## DIRECTIONS FOR THIS TASK
Determine how many lines below include the string "first". Reply with the number only.

<<<<

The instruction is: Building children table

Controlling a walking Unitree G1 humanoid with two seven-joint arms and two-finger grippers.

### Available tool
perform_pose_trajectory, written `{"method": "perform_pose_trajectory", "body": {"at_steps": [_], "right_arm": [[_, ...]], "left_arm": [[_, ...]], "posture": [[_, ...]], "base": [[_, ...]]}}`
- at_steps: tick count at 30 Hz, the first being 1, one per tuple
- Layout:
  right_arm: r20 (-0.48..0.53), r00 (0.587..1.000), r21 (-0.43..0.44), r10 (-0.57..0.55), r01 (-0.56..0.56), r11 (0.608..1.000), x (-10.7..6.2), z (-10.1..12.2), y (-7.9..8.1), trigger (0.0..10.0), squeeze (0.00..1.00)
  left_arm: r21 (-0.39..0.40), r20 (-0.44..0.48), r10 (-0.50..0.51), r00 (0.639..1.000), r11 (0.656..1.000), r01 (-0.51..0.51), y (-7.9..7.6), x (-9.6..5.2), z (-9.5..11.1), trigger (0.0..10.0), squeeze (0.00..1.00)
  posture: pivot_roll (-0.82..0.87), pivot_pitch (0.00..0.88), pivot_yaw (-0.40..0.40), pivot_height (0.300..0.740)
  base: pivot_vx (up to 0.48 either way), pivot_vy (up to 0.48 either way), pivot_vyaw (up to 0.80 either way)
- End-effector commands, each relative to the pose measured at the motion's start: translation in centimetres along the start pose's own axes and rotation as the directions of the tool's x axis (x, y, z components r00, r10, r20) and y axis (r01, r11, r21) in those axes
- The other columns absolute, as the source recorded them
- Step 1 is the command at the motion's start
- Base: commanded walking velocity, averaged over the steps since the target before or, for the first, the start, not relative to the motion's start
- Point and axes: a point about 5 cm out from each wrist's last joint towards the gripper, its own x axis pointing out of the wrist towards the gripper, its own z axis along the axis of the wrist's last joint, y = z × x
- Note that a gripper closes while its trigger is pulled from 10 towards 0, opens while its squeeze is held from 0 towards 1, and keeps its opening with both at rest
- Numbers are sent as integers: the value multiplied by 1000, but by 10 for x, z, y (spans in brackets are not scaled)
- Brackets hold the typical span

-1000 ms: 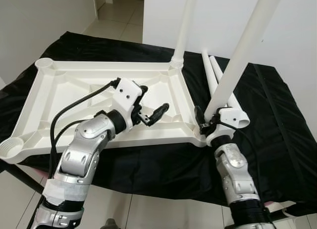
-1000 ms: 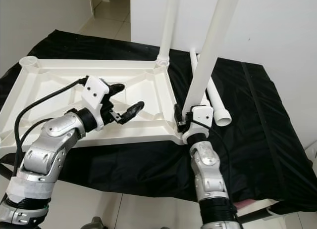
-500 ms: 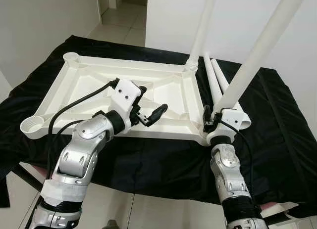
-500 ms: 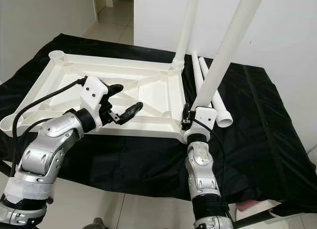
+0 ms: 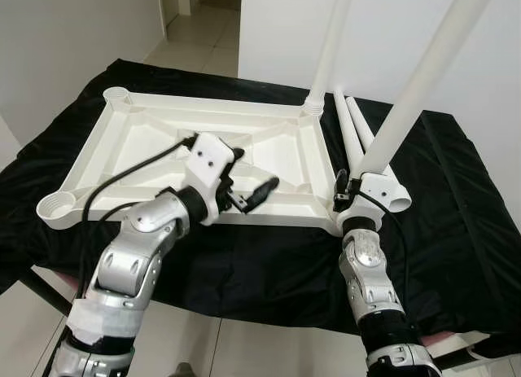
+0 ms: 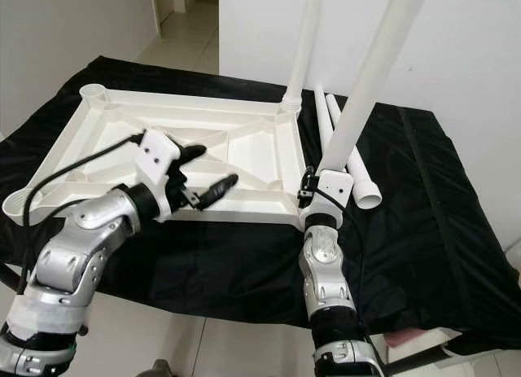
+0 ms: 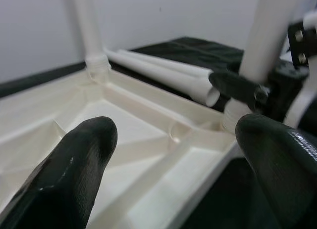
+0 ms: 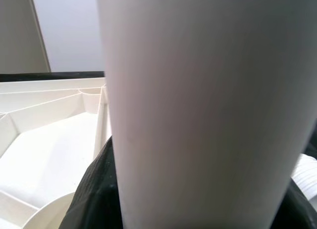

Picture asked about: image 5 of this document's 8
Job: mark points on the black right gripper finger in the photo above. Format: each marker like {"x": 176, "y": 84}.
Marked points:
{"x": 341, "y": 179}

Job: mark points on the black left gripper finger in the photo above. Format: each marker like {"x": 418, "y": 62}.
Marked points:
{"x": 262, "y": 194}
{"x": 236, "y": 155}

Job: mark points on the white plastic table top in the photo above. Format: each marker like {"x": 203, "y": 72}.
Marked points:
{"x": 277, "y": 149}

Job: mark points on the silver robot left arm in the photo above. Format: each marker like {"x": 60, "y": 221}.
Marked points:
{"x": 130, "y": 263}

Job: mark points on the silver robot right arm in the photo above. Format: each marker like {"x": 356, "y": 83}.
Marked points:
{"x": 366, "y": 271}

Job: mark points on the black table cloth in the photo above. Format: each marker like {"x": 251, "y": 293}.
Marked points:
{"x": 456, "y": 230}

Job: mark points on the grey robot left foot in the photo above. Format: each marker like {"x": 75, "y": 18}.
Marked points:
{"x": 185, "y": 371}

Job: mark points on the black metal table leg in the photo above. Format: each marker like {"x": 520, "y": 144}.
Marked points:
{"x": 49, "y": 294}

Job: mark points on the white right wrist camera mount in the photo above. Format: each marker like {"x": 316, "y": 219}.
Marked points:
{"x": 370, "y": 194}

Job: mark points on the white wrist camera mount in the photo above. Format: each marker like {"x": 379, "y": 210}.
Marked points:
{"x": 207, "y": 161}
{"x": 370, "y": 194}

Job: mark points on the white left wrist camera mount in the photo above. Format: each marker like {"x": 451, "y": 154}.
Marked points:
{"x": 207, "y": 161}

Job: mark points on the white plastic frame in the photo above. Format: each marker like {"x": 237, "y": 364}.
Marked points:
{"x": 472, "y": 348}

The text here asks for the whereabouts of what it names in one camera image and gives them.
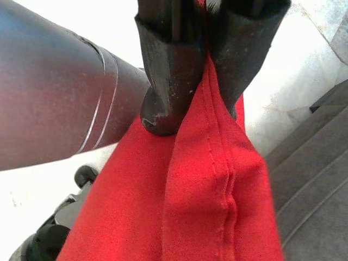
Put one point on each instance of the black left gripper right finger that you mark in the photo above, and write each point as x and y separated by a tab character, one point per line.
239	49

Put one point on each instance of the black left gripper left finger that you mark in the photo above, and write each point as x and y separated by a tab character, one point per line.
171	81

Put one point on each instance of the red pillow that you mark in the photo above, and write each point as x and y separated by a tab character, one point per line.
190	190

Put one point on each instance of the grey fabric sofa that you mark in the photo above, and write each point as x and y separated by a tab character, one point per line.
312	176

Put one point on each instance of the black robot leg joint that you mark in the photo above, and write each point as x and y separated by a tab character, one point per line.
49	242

>>>>
<<<<

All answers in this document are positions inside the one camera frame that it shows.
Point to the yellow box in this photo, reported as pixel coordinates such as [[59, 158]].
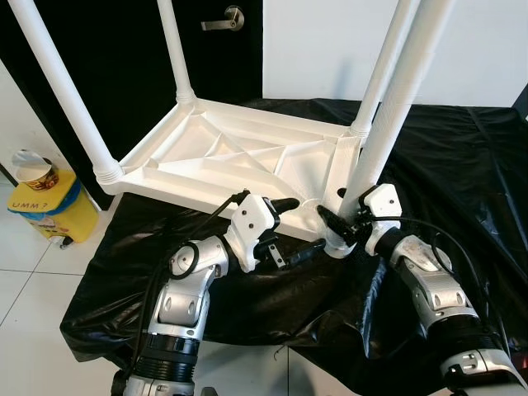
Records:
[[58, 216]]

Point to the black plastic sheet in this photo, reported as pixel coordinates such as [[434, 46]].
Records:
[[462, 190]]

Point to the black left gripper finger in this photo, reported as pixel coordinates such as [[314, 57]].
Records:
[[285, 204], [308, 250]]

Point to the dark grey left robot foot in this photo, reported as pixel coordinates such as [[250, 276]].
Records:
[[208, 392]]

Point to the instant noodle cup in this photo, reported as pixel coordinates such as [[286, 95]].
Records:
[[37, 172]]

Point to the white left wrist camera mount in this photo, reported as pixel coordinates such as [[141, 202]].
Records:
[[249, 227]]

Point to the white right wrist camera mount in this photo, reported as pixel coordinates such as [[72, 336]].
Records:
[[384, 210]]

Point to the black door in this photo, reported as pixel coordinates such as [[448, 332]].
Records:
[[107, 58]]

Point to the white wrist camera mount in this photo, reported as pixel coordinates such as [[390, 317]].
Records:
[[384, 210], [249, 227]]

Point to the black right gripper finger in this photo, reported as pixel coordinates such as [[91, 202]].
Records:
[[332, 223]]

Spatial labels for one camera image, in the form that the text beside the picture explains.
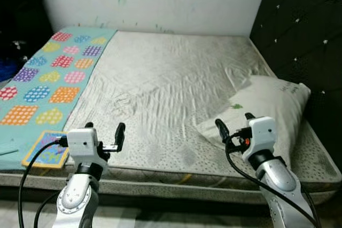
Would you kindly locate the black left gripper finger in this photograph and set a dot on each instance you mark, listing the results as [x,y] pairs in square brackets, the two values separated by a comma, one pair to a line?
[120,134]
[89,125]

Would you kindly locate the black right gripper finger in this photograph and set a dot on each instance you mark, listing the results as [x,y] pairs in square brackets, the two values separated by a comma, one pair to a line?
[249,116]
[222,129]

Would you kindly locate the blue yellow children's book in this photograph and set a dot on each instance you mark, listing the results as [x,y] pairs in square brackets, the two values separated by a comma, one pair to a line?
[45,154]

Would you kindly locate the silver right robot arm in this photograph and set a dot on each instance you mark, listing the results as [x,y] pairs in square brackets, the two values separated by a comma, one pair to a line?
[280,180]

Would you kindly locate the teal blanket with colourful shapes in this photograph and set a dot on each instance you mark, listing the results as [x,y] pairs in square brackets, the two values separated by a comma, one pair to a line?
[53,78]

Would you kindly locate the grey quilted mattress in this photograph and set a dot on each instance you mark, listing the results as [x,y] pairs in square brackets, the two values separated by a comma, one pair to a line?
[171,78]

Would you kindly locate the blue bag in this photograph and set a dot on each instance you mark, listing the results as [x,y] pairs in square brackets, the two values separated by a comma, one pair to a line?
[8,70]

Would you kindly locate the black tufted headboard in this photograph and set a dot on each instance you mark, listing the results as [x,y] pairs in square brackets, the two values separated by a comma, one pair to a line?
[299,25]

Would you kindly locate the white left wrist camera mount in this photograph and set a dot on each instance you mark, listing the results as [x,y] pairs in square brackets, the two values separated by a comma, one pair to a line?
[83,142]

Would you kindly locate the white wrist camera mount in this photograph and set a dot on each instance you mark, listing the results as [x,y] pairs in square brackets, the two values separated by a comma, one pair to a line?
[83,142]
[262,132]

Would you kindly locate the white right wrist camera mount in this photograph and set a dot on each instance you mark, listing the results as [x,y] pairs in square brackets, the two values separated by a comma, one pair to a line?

>>>>

## TASK OUTPUT
2